KELLY: Let me, Governor, ask you this. I know some other governors - I'm thinking of Tim Walz of Minnesota - They have said they did not get any briefings from the Trump administration before last Wednesday on what unfolded at the U.S. Capitol, even though there had been threats against state Capitols. Are you getting the information that you need from the FBI and other federal agencies?

HUTCHINSON: Yes, I am. This week, I've had my law enforcement team through the state police be briefed by the FBI. I have them available to me as needed in terms of their intelligence information. We have a fusion center in which the information is regularly shared. The challenge, though, is that the intelligence is uncertain. It is difficult to interpret. And just because you're having a rally somewhere does not mean that that rally is designed for violence. But it also could mean that you have outside agitators come in to capitalize on the political rally. And so you have to watch both the legitimacy of the protest or rally versus how other people can take advantage of it with armed conflict or with intentional harm being brought to people.

KELLY: So what is your message today, if I invited you just to speak directly to people listening there in Arkansas and across the whole country about how things in these coming days need to unfold?

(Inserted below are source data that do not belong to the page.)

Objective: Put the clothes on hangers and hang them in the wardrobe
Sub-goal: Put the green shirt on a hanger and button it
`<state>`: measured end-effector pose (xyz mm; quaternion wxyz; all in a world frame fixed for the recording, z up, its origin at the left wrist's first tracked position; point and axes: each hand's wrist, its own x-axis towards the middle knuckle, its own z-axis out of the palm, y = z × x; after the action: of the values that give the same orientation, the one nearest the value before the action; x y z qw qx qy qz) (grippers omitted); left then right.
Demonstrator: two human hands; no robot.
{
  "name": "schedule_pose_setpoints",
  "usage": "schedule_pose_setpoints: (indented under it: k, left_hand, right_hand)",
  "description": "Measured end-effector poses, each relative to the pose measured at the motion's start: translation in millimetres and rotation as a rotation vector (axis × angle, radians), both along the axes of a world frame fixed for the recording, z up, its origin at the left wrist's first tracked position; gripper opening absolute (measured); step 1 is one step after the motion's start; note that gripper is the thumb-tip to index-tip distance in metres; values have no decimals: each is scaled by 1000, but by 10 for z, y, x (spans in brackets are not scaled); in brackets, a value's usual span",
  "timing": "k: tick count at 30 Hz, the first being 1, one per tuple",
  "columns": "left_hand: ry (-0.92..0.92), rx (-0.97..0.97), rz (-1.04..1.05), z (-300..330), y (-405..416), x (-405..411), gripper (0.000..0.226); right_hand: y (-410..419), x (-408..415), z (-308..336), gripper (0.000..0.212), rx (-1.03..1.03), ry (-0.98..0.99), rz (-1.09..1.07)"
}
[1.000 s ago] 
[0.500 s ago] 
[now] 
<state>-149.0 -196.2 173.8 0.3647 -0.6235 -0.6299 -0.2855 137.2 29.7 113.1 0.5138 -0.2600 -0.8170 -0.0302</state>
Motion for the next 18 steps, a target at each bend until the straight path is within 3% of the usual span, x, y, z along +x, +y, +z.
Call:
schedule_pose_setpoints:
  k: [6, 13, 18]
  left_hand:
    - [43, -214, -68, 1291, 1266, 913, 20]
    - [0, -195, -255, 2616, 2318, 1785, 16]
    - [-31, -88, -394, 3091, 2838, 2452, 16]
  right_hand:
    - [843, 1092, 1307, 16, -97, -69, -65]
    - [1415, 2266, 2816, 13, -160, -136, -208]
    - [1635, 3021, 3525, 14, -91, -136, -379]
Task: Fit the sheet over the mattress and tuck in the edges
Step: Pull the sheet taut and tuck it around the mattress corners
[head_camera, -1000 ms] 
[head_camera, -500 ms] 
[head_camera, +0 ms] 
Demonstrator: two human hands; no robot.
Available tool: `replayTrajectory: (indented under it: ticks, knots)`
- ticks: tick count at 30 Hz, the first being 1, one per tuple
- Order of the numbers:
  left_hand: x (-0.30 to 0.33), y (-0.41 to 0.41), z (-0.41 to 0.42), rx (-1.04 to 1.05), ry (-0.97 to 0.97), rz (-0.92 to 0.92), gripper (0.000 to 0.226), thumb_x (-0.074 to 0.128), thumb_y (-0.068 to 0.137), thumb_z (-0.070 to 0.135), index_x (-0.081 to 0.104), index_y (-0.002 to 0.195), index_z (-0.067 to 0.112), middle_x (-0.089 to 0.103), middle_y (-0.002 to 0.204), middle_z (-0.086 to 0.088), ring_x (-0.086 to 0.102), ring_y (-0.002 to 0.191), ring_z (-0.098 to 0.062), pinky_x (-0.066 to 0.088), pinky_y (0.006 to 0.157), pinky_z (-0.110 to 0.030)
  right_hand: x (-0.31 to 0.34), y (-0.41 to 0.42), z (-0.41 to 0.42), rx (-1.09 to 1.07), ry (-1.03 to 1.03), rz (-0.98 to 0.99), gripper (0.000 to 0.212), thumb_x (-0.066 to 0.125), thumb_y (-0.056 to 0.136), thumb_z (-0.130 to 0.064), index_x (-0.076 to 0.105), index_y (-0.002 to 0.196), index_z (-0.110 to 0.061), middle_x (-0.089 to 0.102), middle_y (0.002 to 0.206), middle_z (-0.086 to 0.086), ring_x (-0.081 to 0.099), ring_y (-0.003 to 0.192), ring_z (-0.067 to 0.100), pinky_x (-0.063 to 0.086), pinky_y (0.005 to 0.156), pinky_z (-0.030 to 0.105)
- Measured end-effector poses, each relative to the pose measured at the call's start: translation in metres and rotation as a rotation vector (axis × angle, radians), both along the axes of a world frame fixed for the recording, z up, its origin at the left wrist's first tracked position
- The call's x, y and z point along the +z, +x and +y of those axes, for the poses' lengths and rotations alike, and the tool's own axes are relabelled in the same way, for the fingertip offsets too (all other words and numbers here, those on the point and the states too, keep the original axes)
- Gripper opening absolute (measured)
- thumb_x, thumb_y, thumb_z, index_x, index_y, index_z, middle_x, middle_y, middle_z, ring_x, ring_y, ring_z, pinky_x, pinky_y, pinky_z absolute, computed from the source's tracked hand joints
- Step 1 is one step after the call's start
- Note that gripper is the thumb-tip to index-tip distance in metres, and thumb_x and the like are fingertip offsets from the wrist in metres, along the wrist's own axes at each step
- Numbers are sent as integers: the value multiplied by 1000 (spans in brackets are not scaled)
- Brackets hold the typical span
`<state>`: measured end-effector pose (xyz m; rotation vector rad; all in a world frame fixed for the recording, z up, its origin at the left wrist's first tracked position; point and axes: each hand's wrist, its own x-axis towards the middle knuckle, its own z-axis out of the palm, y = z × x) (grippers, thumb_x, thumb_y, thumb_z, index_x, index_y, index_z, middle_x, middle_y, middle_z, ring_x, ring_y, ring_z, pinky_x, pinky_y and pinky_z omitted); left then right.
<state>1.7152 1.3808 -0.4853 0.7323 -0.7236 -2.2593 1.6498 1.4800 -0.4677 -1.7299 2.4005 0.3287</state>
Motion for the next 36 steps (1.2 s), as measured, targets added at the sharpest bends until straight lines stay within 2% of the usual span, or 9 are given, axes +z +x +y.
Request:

HUTCHINSON: That we all need to take a deep breath. We need to realize how important this transition is to a new president because the world watches. And whether it's in our state Capitols, our national Capitols, let's have peace. And we understand disappointment. I'm a member of the opposition party. I supported President Donald Trump. But I also understand we need to transition into a new administration, and I'm supportive of that. And that's the example that I hope everybody in America understands the importance of that.